• **DATA BLOCK**:
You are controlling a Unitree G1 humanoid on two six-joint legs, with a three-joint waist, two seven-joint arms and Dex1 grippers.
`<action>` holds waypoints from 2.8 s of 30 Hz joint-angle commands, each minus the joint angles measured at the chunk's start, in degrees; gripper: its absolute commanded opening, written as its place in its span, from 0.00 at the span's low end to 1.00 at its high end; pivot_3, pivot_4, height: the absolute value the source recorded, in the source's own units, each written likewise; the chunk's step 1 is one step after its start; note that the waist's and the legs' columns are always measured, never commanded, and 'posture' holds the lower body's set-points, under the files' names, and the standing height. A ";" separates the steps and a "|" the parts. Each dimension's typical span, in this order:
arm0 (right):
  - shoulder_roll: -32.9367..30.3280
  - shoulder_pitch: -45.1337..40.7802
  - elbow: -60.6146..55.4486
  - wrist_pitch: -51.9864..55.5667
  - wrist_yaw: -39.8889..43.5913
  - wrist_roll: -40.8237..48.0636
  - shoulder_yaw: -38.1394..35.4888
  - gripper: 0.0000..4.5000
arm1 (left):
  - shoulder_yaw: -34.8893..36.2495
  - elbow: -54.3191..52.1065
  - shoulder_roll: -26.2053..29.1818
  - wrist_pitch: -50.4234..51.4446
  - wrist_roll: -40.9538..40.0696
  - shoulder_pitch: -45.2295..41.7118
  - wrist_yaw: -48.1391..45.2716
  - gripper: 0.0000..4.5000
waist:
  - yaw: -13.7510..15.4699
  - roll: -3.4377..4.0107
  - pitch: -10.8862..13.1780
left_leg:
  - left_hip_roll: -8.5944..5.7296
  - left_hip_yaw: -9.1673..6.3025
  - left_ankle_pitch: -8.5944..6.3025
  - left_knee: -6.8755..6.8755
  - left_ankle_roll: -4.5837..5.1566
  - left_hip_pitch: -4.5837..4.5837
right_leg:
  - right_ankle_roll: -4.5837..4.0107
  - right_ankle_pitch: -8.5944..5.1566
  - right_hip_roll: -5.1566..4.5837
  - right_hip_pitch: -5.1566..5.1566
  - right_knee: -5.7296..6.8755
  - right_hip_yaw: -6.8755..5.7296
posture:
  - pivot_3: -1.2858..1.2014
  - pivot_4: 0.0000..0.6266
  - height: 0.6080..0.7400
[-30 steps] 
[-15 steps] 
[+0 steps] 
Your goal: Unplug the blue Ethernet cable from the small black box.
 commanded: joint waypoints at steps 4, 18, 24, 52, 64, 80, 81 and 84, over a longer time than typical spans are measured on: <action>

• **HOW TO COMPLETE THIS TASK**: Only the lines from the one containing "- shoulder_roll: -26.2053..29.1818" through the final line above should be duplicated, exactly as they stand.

• **RESPONSE AREA**:
  - shoulder_roll: -26.2053..29.1818
  - wrist_pitch: -50.4234..51.4446
  - wrist_roll: -40.9538..40.0696
  - shoulder_pitch: -45.2295..41.7118
  - wrist_yaw: -48.1391..45.2716
  - gripper: 0.0000..4.5000
waist:
  - yaw: -13.7510..15.4699
  - roll: -3.4377..4.0107
  - pitch: -10.8862..13.1780
left_leg:
  - left_hip_roll: -8.5944..5.7296
  - left_hip_yaw: -9.1673..6.3025
  - left_ankle_pitch: -8.5944..6.3025
  - left_knee: -6.8755..6.8755
  - left_ankle_roll: -4.5837..5.1566
  - left_hip_pitch: -4.5837..4.5837
right_leg:
  - right_ankle_roll: -4.5837..4.0107
  - right_ankle_pitch: -8.5944..5.1566
  - right_hip_roll: -5.1566..4.5837
  - right_hip_pitch: -5.1566..5.1566
  - right_knee: -5.7296..6.8755
  - right_hip_yaw: -6.8755..5.7296
posture:
  - pivot_3: -1.2858..1.2014
  - pivot_4: 0.0000..0.6266
  - height: 0.6080..0.7400
[-30 steps] 
[-15 steps] 
[+0 steps] 
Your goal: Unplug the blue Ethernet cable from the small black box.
 commanded: joint waypoints at steps 4, 18, 24, 52, 64, 80, 81 and 84, over a longer time than typical spans are measured on: <action>

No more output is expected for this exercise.